Furthermore, there is illustrated in U.S. Pat. No. 3,148,084 processes for the formulation of photoconductive films wherein as one of the steps thereof there is sprayed onto a substrate a solution containing a soluble compound of at least one of the elements from Group VIA, and a soluble salt selected from other Groups such as 1A. Examples include selenium and sulfur with soluble salts of cadmium, copper, arsenic, and the like, reference columns 5 and 6. In contrast with the invention of the present application, soluble salts are not selected thereby enabling amorphous components, rather than crystalline materials; and further a high temperature spraying step is avoided with the process of the present invention. Moreover, with the process of the U.S. Pat. No. 3,148,084, the resulting products will most likely be contaminated because of the presence of the salts selected for the processes disclosed, which contamination would adversely affect the electrical characteristics of any resulting layered photoconductive imaging member prepared. The U.S. Pat. No. 3,148,084 is also of interest in that it discloses several processes for the preparation of films including evaporation processes, reference columns 1 and 2. Also of interest are U.S. Pat. Nos. 4,115,115 which describes processes for the formation of a layer of trigonal selenium dispersed in a polymer matrix by forming a solution of dibenzoyl peroxide, an organo selenium compound which interacts therewith, and a matrix polymer, thereafter applying the solution to a substrate, and accomplishing the other steps as detailed in the Abstract of the Disclosure, for example; and U.S. Pat. No. 4,421,838 which discloses the preparation of selenium in an insulating polymer by the reduction of an inorganic compound in the presence of the polymer. Patents of background interest include U.S. Pat. Nos. 2,898,240; 4,050,935; 4,053,311 and 4,481,273.

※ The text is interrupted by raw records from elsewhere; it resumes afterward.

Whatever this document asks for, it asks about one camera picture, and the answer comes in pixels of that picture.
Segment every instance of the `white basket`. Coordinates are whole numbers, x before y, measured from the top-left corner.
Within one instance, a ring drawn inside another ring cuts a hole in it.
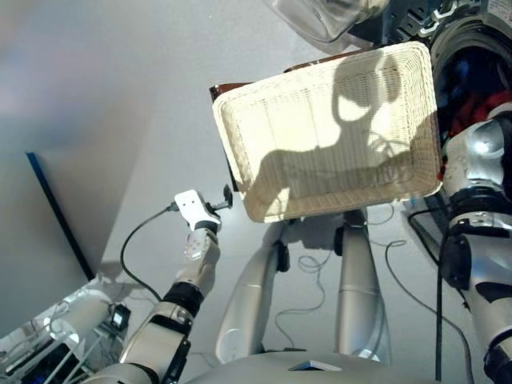
[[[214,117],[257,222],[436,192],[439,142],[428,49],[387,46],[221,94]]]

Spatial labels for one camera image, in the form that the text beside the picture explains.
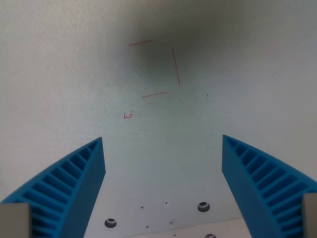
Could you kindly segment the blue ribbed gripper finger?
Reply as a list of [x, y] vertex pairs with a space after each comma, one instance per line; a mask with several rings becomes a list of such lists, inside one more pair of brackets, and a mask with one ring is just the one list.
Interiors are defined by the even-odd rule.
[[99, 137], [48, 166], [2, 203], [29, 205], [33, 238], [82, 238], [105, 174]]
[[302, 199], [317, 182], [240, 140], [222, 137], [222, 173], [253, 238], [302, 238]]

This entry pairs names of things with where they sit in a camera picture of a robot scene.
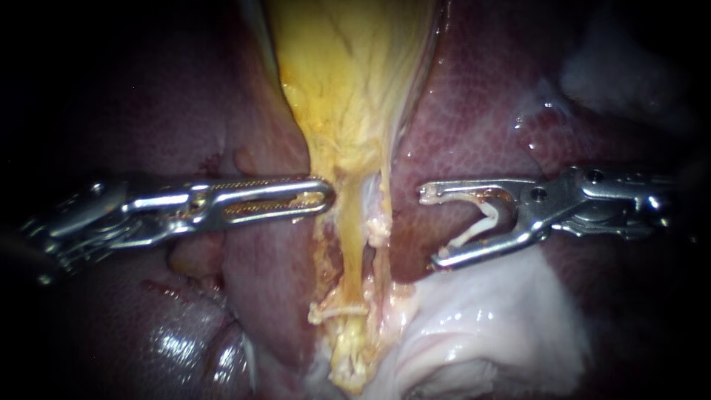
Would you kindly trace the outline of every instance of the metal instrument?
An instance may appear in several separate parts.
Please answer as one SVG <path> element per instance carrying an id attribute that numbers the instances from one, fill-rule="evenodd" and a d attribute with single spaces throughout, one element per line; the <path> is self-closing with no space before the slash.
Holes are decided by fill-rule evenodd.
<path id="1" fill-rule="evenodd" d="M 422 204 L 447 201 L 454 193 L 469 193 L 484 201 L 486 197 L 503 199 L 515 210 L 515 226 L 510 232 L 447 247 L 432 255 L 431 269 L 457 270 L 543 241 L 553 230 L 578 237 L 609 234 L 625 240 L 646 238 L 669 226 L 677 183 L 674 176 L 663 173 L 568 167 L 551 181 L 434 181 L 421 185 L 418 191 Z"/>
<path id="2" fill-rule="evenodd" d="M 108 179 L 93 181 L 21 228 L 57 261 L 39 276 L 51 284 L 120 249 L 148 247 L 189 233 L 225 230 L 328 210 L 333 187 L 313 176 L 265 179 Z"/>

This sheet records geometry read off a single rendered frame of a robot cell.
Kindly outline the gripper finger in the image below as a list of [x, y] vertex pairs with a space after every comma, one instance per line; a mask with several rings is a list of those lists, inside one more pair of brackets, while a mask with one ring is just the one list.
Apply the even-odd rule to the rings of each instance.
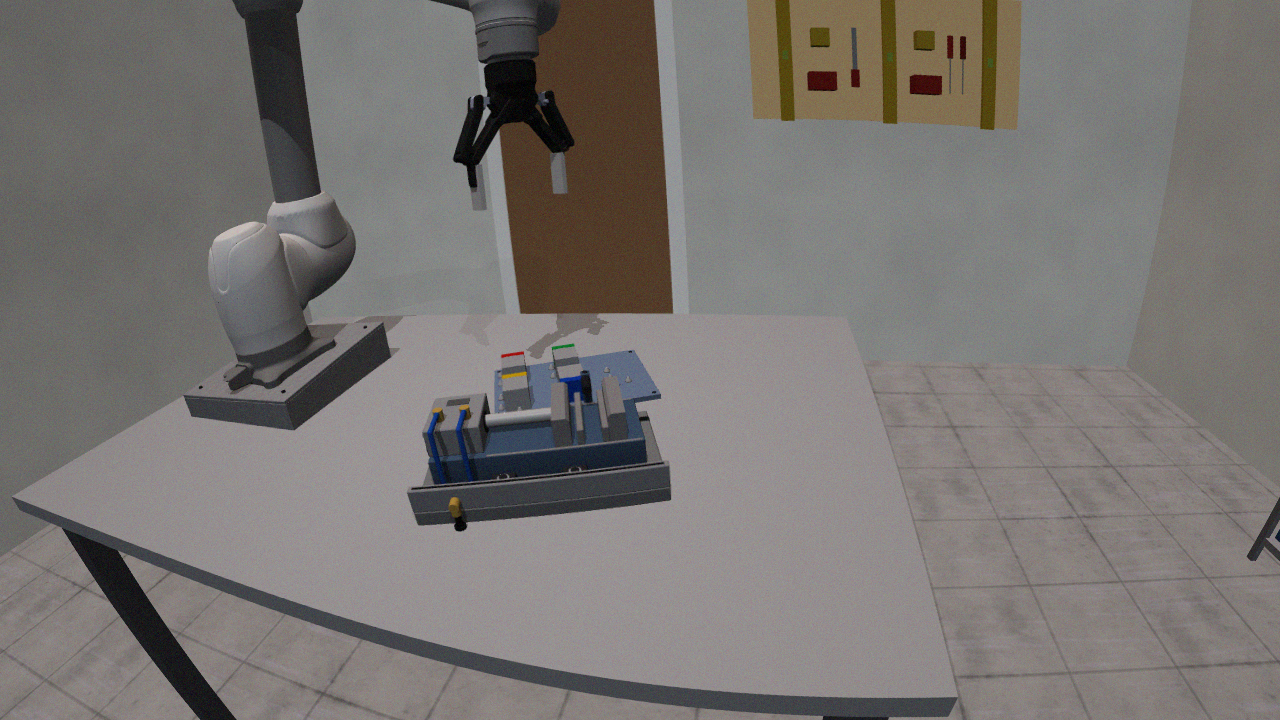
[[460, 135], [460, 141], [454, 150], [453, 161], [462, 163], [467, 167], [468, 173], [468, 186], [471, 190], [471, 199], [474, 210], [483, 211], [486, 210], [486, 196], [483, 178], [483, 164], [479, 164], [486, 152], [486, 149], [492, 143], [500, 126], [506, 123], [509, 113], [516, 106], [516, 100], [509, 99], [504, 108], [500, 110], [498, 117], [492, 113], [486, 118], [483, 131], [477, 136], [475, 143], [474, 140], [477, 135], [477, 127], [483, 118], [483, 110], [485, 110], [490, 97], [483, 97], [483, 95], [476, 95], [468, 97], [468, 113], [465, 119], [465, 126]]
[[[566, 178], [566, 165], [564, 165], [564, 152], [573, 146], [573, 138], [570, 135], [570, 129], [564, 124], [561, 111], [556, 106], [556, 97], [553, 91], [545, 91], [538, 94], [538, 105], [541, 108], [543, 115], [547, 122], [541, 118], [541, 113], [534, 106], [529, 97], [521, 100], [524, 108], [529, 111], [529, 120], [524, 123], [529, 124], [532, 131], [541, 138], [547, 147], [550, 149], [550, 174], [553, 193], [568, 193], [567, 178]], [[547, 105], [547, 106], [545, 106]], [[568, 146], [570, 145], [570, 146]]]

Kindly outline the grey flat bar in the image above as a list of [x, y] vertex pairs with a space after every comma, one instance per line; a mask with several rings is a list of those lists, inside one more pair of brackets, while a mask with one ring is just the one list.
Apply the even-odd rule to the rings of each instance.
[[575, 416], [576, 416], [579, 445], [585, 445], [585, 436], [582, 428], [582, 405], [581, 405], [580, 392], [573, 393], [573, 402], [575, 402]]
[[611, 441], [611, 433], [609, 433], [609, 425], [608, 425], [608, 420], [607, 420], [605, 404], [604, 404], [604, 397], [603, 397], [603, 391], [602, 389], [596, 389], [596, 398], [598, 398], [598, 406], [600, 407], [599, 413], [600, 413], [600, 419], [602, 419], [603, 441], [608, 442], [608, 441]]

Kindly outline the grey metal blank with green end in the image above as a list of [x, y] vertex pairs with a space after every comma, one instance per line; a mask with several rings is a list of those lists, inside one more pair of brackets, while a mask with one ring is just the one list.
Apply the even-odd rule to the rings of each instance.
[[557, 366], [579, 364], [579, 354], [575, 348], [575, 345], [561, 345], [552, 347], [552, 354], [553, 354], [557, 379], [558, 379]]

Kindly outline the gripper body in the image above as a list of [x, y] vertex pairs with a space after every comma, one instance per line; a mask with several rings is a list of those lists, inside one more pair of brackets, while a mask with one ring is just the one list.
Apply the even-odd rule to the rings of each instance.
[[515, 99], [516, 106], [504, 124], [529, 120], [530, 114], [521, 100], [529, 97], [534, 106], [538, 104], [535, 61], [529, 59], [495, 61], [484, 68], [484, 76], [486, 97], [490, 97], [490, 105], [486, 108], [492, 114], [498, 117], [506, 102]]

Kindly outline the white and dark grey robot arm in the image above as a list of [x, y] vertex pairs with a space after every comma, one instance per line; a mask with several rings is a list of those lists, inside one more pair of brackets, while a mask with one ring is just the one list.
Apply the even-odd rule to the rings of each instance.
[[[268, 224], [236, 225], [209, 251], [212, 299], [238, 360], [224, 373], [228, 392], [273, 389], [337, 346], [311, 336], [303, 310], [346, 274], [356, 250], [352, 227], [320, 188], [296, 17], [303, 0], [232, 1], [244, 19], [275, 202]], [[561, 0], [430, 1], [472, 13], [484, 64], [538, 56], [538, 36], [561, 10]]]

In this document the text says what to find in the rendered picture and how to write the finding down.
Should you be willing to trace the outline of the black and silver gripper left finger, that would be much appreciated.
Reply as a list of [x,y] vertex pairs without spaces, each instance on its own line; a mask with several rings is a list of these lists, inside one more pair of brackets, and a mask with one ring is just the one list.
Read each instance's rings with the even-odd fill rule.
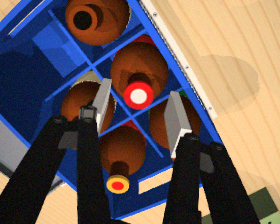
[[0,224],[36,224],[67,148],[77,146],[77,224],[112,224],[99,146],[111,82],[103,79],[78,120],[48,119],[0,194]]

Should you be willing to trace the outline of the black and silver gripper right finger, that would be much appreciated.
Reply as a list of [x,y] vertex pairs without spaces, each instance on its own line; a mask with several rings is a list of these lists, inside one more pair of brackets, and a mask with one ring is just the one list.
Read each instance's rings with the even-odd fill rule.
[[179,92],[170,92],[164,118],[175,160],[162,224],[202,224],[200,179],[213,224],[261,224],[227,149],[200,142]]

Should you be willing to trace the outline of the blue bottle crate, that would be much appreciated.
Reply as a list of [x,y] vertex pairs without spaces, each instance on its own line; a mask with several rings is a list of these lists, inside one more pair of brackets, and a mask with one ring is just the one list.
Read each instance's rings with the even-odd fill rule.
[[196,89],[169,52],[167,41],[159,35],[162,33],[153,25],[155,22],[141,0],[127,0],[133,10],[125,31],[103,46],[88,45],[73,36],[65,20],[68,0],[42,1],[21,0],[0,21],[0,120],[30,148],[48,119],[61,115],[62,101],[76,79],[90,69],[101,81],[111,79],[110,68],[116,52],[140,35],[150,35],[168,63],[167,85],[149,107],[136,110],[126,104],[111,82],[110,93],[118,102],[113,120],[99,135],[99,142],[102,135],[130,119],[146,137],[144,164],[129,175],[126,192],[114,193],[107,188],[109,173],[102,167],[111,219],[121,220],[166,203],[170,181],[139,194],[140,182],[171,169],[174,162],[170,149],[160,146],[150,134],[148,109],[169,98],[171,91],[184,89],[201,118],[198,135],[201,142],[207,145],[223,142]]

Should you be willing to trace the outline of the white flat rail with screws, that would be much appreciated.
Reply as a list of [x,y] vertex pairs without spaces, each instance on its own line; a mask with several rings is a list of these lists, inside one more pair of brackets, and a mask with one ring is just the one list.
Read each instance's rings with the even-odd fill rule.
[[195,76],[193,70],[191,69],[189,63],[187,62],[185,56],[183,55],[182,51],[180,50],[179,46],[177,45],[176,41],[174,40],[173,36],[171,35],[170,31],[168,30],[167,26],[163,22],[162,18],[158,14],[157,10],[153,6],[150,0],[142,0],[146,8],[148,9],[149,13],[155,20],[156,24],[162,31],[163,35],[165,36],[166,40],[170,44],[171,48],[173,49],[174,53],[176,54],[177,58],[179,59],[180,63],[182,64],[183,68],[185,69],[186,73],[188,74],[190,80],[192,81],[193,85],[195,86],[197,92],[199,93],[202,101],[204,102],[206,108],[208,109],[212,119],[217,118],[217,114],[211,105],[207,95],[205,94],[201,84],[199,83],[197,77]]

Although processes for the preparation of photogenerating materials are known, there remains a need for new processes that are simple and economical. There is also a need for processes for the preparation of photogenerating or photoconductive compounds wherein complex evaporation methods are avoided. Furthermore, there is a need for solution processes wherein amorphous photoconductive components are obtained in high yields. There is also a need for processes wherein imaging members can be prepared in a simple manner by solution methods. Moreover, there is a need for the preparation of photogenerating pigments by solution processes wherein there is avoided the spraying of the solution onto heated substrates. Further, there is a need for the low temperature preparation of thin amorphous photogenerating layers by solution processes. Also, there is a need for processes which provide layered electrophotographic imaging devices free of contaminations which affect the electricals.